A.5 Empirical study of missing data imputation under MCAR

We also evaluate the performance of the NDPMPM as an imputation method under a missing completely at random (MCAR) scenario. We use the same data as in Section 5 of the main text. As a reminder, the data contains $n = 5,000$ households of sizes $H = {2, 3, 4},$ comprising $N = 13,181$ individuals. We introduce missing values using a MCAR scenario. We randomly select 80% households to be complete cases for all variables. For the remaining 20%, we let the variable “household size” be fully observed and randomly $-$ and independently $-$ blank 50% of each variable for the remaining household-level and individual-level variables. We use these low rates to mimic the actual rates of item nonresponse in census data.

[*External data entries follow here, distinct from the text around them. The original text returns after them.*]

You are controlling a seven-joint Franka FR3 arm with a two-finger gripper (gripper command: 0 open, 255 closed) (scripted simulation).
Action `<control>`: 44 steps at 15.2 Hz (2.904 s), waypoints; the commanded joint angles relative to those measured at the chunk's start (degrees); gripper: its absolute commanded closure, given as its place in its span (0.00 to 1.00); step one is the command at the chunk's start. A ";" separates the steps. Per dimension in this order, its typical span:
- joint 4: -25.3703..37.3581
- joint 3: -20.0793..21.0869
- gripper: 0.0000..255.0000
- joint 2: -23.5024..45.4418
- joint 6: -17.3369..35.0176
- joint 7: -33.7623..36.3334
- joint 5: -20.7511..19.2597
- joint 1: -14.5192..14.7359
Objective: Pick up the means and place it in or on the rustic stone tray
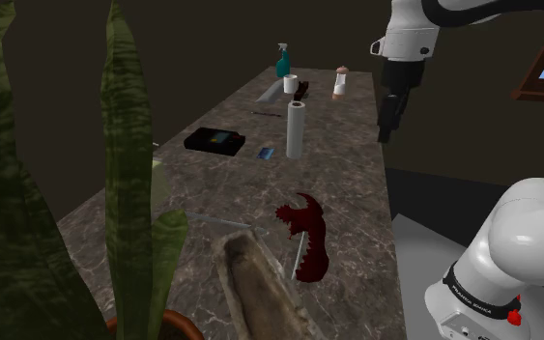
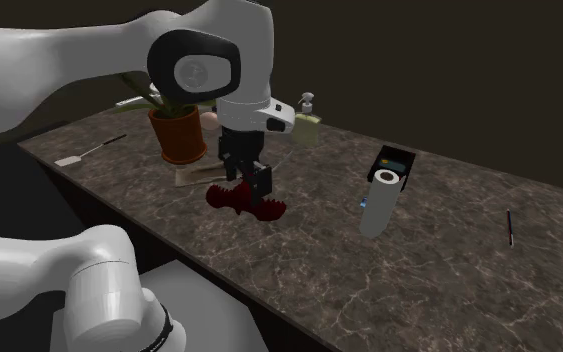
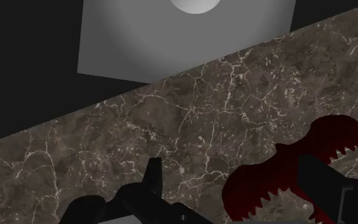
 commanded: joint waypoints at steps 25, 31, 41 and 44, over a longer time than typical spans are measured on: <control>17.86 16.90 0.00 42.66 26.47 11.41 -1.11 8.36; 28.16 19.02 0.00 55.33 28.30 15.36 -6.25 11.50; 32.10 19.07 0.00 63.79 32.31 17.61 -9.87 14.04; 31.49 18.98 0.00 64.27 33.36 17.75 -10.09 14.09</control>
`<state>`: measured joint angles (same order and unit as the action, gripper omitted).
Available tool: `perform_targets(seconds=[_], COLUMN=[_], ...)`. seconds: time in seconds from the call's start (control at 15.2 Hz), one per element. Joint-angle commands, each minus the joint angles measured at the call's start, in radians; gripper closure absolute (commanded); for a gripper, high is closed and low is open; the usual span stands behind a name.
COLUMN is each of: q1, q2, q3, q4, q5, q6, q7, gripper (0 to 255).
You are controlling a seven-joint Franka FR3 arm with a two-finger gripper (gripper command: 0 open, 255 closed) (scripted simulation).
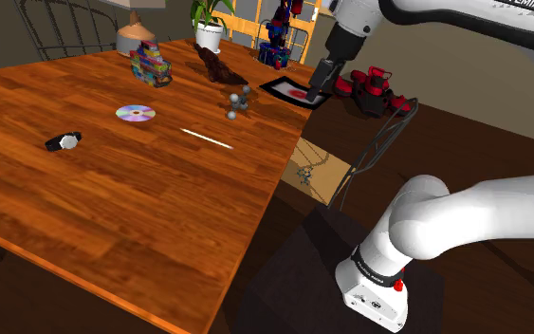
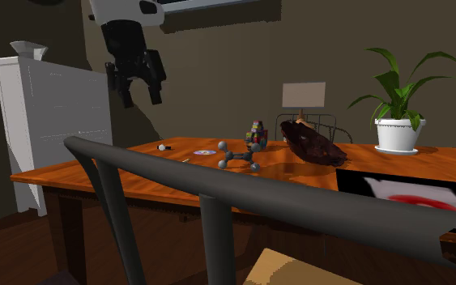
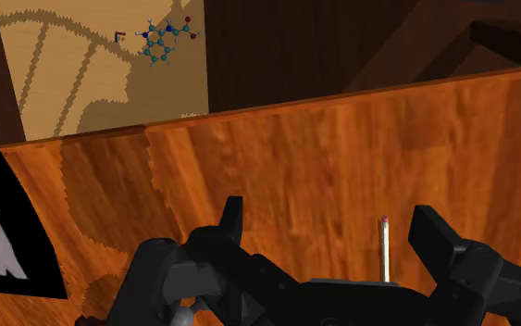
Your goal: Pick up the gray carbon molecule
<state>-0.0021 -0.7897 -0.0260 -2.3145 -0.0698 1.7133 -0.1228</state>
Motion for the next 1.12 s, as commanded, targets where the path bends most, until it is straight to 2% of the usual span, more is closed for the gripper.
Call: perform_targets(seconds=[0.0, 0.53, 1.06], q1=[0.000, -0.065, -0.114], q2=[0.000, 0.334, 0.671], q3=[0.000, 0.077, 0.099], q4=[0.000, 0.170, 0.423], q5=[0.000, 0.047, 0.057], q6=[0.000, 0.109, 0.143], q7=[0.000, 0.296, 0.565], gripper=[0, 0, 0])
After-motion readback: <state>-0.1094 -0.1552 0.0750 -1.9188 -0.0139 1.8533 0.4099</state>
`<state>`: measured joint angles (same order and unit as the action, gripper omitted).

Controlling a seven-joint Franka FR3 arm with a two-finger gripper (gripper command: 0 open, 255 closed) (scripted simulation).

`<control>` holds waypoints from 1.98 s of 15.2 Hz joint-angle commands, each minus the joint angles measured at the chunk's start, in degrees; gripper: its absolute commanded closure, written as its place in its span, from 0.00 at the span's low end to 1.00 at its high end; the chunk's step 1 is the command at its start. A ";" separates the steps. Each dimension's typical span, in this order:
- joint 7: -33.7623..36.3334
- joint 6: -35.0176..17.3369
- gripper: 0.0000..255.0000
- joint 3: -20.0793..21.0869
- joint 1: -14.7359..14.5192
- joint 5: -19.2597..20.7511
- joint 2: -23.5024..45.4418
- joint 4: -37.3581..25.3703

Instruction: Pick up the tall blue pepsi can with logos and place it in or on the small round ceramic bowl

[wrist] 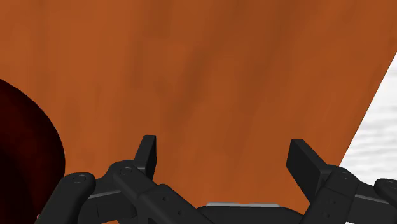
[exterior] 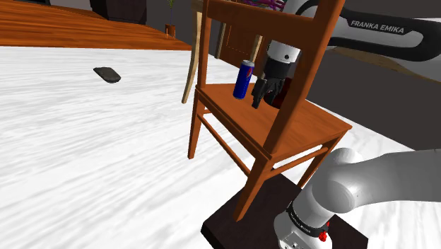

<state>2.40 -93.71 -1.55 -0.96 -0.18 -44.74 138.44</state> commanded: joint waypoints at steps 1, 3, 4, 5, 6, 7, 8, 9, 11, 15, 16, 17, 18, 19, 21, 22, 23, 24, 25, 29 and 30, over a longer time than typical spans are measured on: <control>0.00 0.00 0.00 0.00 0.00 0.00 0.00 0.00; -0.69 1.18 0.00 -0.56 0.12 0.39 3.81 -5.02; -1.04 1.84 0.00 -0.83 0.16 0.55 5.70 -7.59; -1.38 2.56 0.00 -1.09 0.19 0.70 7.59 -10.22; -1.73 3.33 0.00 -1.34 0.22 0.82 9.48 -12.90; -2.08 4.14 0.00 -1.60 0.24 0.93 11.38 -15.63; -2.43 5.01 0.00 -1.85 0.26 1.02 13.29 -18.43; -2.79 5.93 0.00 -2.09 0.28 1.08 15.22 -21.30; -3.51 7.94 0.00 -2.59 0.29 1.17 19.14 -27.27; -4.86 12.07 0.00 -3.48 0.35 1.13 26.44 -38.77; -4.84 11.27 0.00 -3.46 0.36 1.16 26.11 -37.64; -4.82 10.47 0.00 -3.45 0.36 1.18 25.78 -36.52; -4.80 9.68 0.00 -3.45 0.37 1.20 25.47 -35.41; -4.78 8.90 0.00 -3.44 0.38 1.22 25.19 -34.35; -4.74 7.33 0.00 -3.43 0.39 1.26 24.65 -32.25; -4.73 6.55 0.00 -3.43 0.40 1.28 24.40 -31.22; -4.72 6.10 0.00 -3.42 0.40 1.29 24.27 -30.63; -4.72 6.10 0.00 -3.42 0.40 1.29 24.26 -30.63; -4.72 6.10 0.00 -3.42 0.40 1.29 24.26 -30.63; -4.72 6.10 0.00 -3.42 0.40 1.29 24.27 -30.63; -4.72 6.10 0.00 -3.42 0.40 1.29 24.27 -30.63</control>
<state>-2.32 -87.59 -4.97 -0.55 1.11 -20.48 107.80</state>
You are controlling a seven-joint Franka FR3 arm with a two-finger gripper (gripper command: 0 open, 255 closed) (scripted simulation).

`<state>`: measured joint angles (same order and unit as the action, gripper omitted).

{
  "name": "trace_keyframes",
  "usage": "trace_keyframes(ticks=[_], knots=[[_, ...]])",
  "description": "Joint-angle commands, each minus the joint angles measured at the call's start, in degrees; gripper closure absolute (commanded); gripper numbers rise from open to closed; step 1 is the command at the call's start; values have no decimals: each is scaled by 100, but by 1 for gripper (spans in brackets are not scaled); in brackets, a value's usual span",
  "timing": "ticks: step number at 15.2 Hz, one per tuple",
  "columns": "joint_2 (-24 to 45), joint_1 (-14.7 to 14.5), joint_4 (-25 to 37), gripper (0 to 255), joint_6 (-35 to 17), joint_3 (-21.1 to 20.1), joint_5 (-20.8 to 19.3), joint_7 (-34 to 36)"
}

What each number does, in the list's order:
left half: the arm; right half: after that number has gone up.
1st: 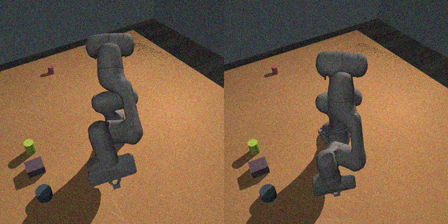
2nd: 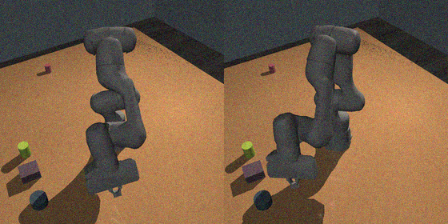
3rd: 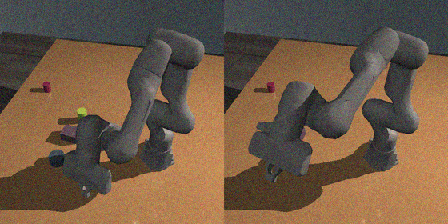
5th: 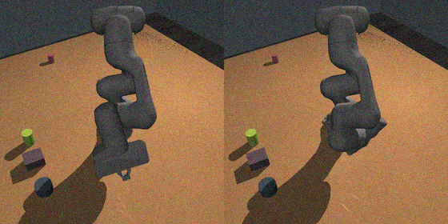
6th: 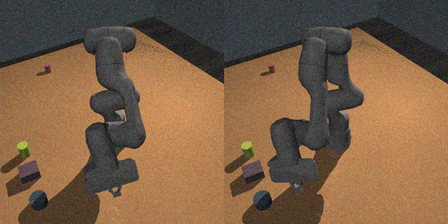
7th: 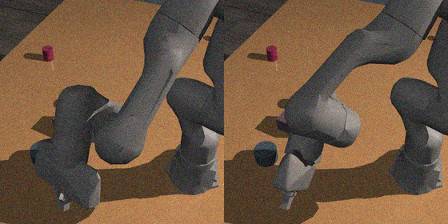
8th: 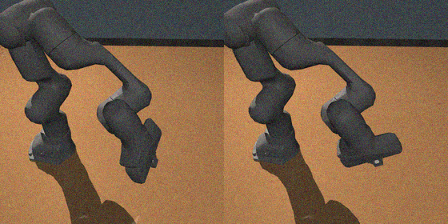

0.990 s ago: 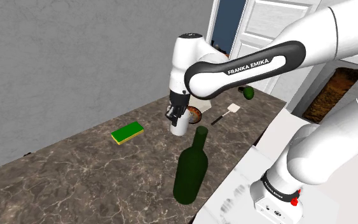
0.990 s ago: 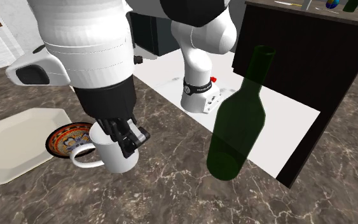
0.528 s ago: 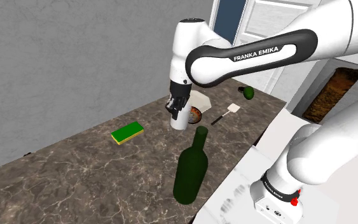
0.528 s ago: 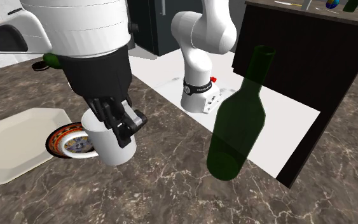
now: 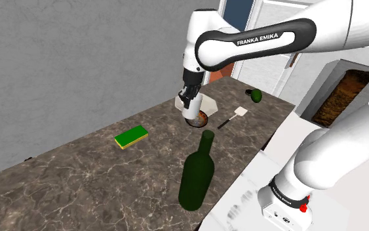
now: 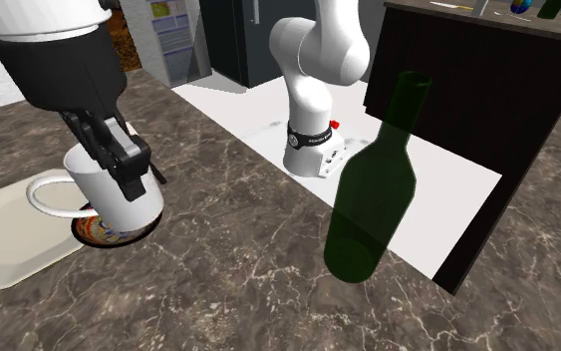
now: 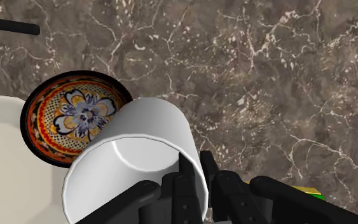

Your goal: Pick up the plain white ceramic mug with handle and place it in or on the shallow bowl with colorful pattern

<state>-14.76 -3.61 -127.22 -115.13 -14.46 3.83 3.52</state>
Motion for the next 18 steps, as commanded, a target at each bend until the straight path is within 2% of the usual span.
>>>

Similar to the main text, we estimate the NDPMPM using two approaches, both combining the rejection step in Section 4.1 of the main text with the cap-and-weight approach in Section 4.2 of the main text. The first approach considers $ψ_{2} = ψ_{3} = ψ_{4} =1$ while the second approach considers $ψ_{2} = ψ_{3} = 1 / 2$ and $ψ_{4} = 1 / 3 .$ For each approach, we run the MCMC sampler for 10,000 iterations, discarding the first 5,000 as burn-in and thinning the remaining samples every five iterations, resulting in 1,000 MCMC post burn-in iterates. We set $F =30$ and $S =15$ for each approach based on initial tuning runs. We monitor convergence as in the main text. For both methods, we generate $L =50$ completed datasets, $Z = (Z^{(1)} , \dots, Z^{(50)}),$ using the posterior predictive distribution of the NDPMPM, from which we estimate the same probabilities as in the main text.

Figures A.1 and A.2 display each estimated marginal, bivariate and trivariate probability ${\bar{q}}_{50}$ plotted against its corresponding estimate from the original data, without missing values. Figure A.1 shows the results for the NDPMPM with the rejection sampler, and Figure A.2 shows the results for the NDPMPM using the cap-and-weight approach. For both approaches, the NDPMPM does a good job of capturing important features of the joint distribution of the variables as the point estimates are very close to those from the data before introducing missing values. In short, the results are very similar to those in the main text, though more accurate.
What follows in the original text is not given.